A little track takes me straight down to the  Amsterdam-Rhine Canal. As it’s name suggests, it connects Amsterdam to the tributaries of the Rhine that flow through the Netherlands, way south of Utrecht.
On my return back to the N402, I decide to divert through a little bit of green. I wander into a community of say, no more than 100 houses of the typical, modern, brown brick types I see everywhere in the Netherlands.
As I walk along a tarmac road of semi-detached family homes, with cars on drives and children’s bikes in front gardens, imagine my surprise when a brood of hens wander out casually from one of them. And then I go past stables with horses in a compound with an old brick well. All very charming.
I cross over to Maarssen-Dorp. King’s Day is in full swing, but I shall leave that for later as I head towards the charming church of  H Hartkerk.
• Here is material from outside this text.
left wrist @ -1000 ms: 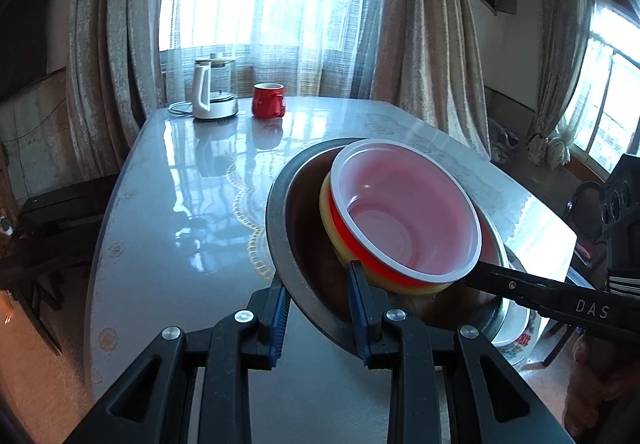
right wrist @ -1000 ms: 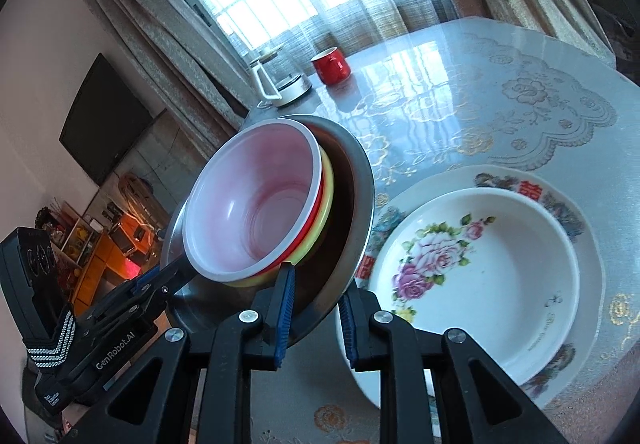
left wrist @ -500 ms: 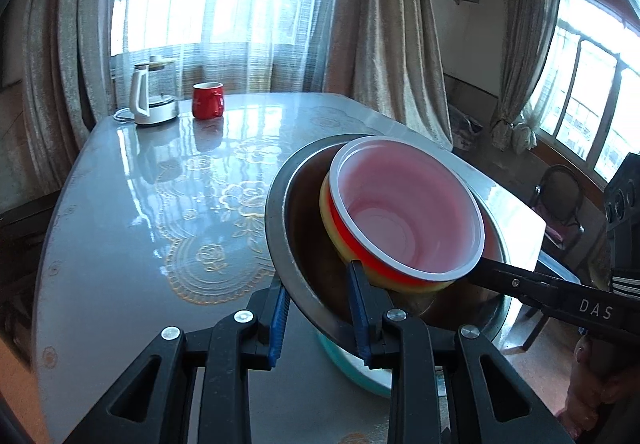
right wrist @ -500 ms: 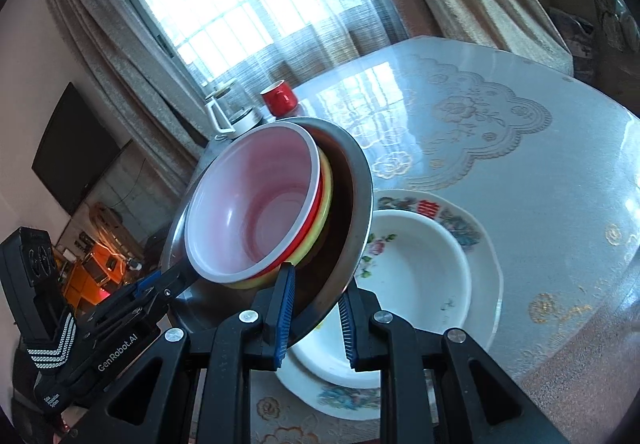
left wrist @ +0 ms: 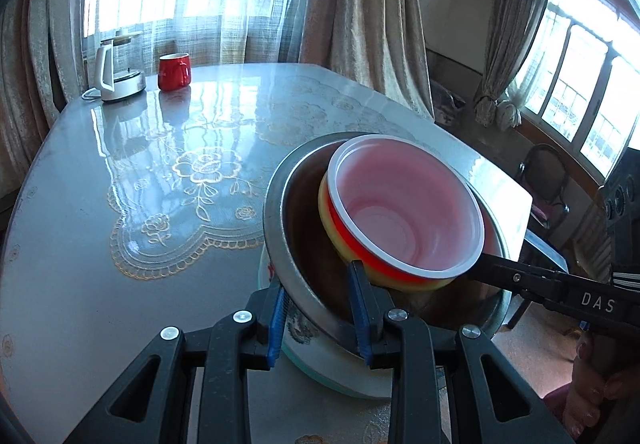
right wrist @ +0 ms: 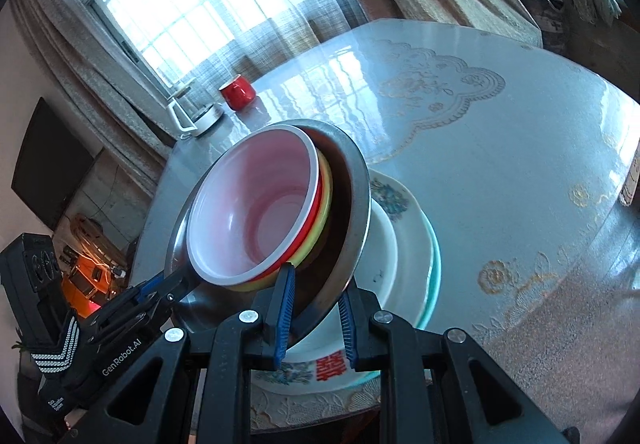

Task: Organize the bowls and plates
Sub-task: 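Lift the steel bowl with nested bowls and carry it over the plate stack, then lower the steel bowl onto the rose-pattern plate with the left gripper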

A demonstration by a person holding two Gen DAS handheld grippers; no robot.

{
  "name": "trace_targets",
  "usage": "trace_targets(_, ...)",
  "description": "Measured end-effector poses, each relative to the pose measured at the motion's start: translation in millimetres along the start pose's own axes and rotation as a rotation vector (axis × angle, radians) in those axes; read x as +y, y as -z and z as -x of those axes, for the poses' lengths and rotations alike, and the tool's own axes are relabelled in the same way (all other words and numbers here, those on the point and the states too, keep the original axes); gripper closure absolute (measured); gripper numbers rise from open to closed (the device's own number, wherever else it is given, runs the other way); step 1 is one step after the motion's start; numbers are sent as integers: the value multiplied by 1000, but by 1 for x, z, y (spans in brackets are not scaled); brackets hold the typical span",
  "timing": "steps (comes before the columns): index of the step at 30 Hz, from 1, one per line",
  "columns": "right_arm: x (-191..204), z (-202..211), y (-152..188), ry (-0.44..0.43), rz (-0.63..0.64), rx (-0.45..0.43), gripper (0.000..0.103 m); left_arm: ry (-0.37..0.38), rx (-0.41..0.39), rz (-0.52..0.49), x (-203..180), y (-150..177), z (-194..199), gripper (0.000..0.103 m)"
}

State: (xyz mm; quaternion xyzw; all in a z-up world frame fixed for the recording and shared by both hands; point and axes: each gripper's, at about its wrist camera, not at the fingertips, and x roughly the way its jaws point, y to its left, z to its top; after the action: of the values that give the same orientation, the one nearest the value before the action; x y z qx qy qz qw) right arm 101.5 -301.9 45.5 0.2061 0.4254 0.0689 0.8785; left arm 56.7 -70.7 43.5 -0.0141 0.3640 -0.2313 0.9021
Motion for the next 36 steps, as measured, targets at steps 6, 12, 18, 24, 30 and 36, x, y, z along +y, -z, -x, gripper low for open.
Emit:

It’s just by the bridge that will take me across the Vecht.
As the church is shut, I wander around the churchyard. Not surprisingly on this national holiday, many have taken to their boats. And so bridges along Dutch canals all over must be very, very busy today. There is something captivating about watching a bridge rising gracefully.
The bridge is now firmly down, and so I cross the Vecht to  Herengracht on the other side. It’s a typical Dutch canal street, a single cobbled road with houses whose doors more or less open straight onto the street. And even in this little space amongst stones and bricks, the Dutch still manage to cram in their plants and flowers.
Herengracht ends at a bicycle track with grass verges. On the other side of the River Vecht, house gardens with quaint outdoor furniture sit in glorious view. Little boats are moored up. At the far end I spot a small white octagonal building with a lead canopy roof.
I go past the locked but ornate wrought iron gates of Doornburgh, a 17th century country estate. It becomes a monastic centre for the Order of the Holy Sepulcher in 1957. I’m not sure what it is today. But sadly it’s not open to the public.
I turn right at  Timmermanslaan. A bunch of parked bikes outside a forest lodge now converted into a home, suggests to me that a cosy lunch is in progress inside.
The forest I am now in was part of Doornburgh’s estate, transformed by a landscape artist. A local tells me to listen out for the birds. So I do. It’s so peaceful despite the strains of the gleeful shouts of children at a King’s Day fair in the grounds of the Gemeentehuis Goudestein next door.
I am now cutting across a much larger, but typically neat and spotlessly tidy Dutch housing estate. Pretty mundane until I get to the top of  Kortelaan. Suddenly the path becomes a track and houses start getting sparser.
I make a right into  Wilgen Plaas Recreation Centre, and arrive at one of the largest portakabin community I have seen in the Netherlands. The lakes look like those created by the once intensive peat digging in the Netherlands, which I cover in my Kinderdijk blog.
I am surmising that this is the Dutch solution for low-cost housing. But again, everything is neat and tidy. And in the fields beyond, there are families of ducks and fowls either swimming about in the canals or walking across the sodden fields.
I head back to Maarssen Dorp to catch the back-end of King’s Day, invented in 1885 to celebrate the birthday of Princess Wilhelmina. The celebrations have evolved into streets of vrijmarkts (flea-market stalls) on the streets for the Dutch to get rid of unwanted items. It is fun browsing to discover unusual items for sale.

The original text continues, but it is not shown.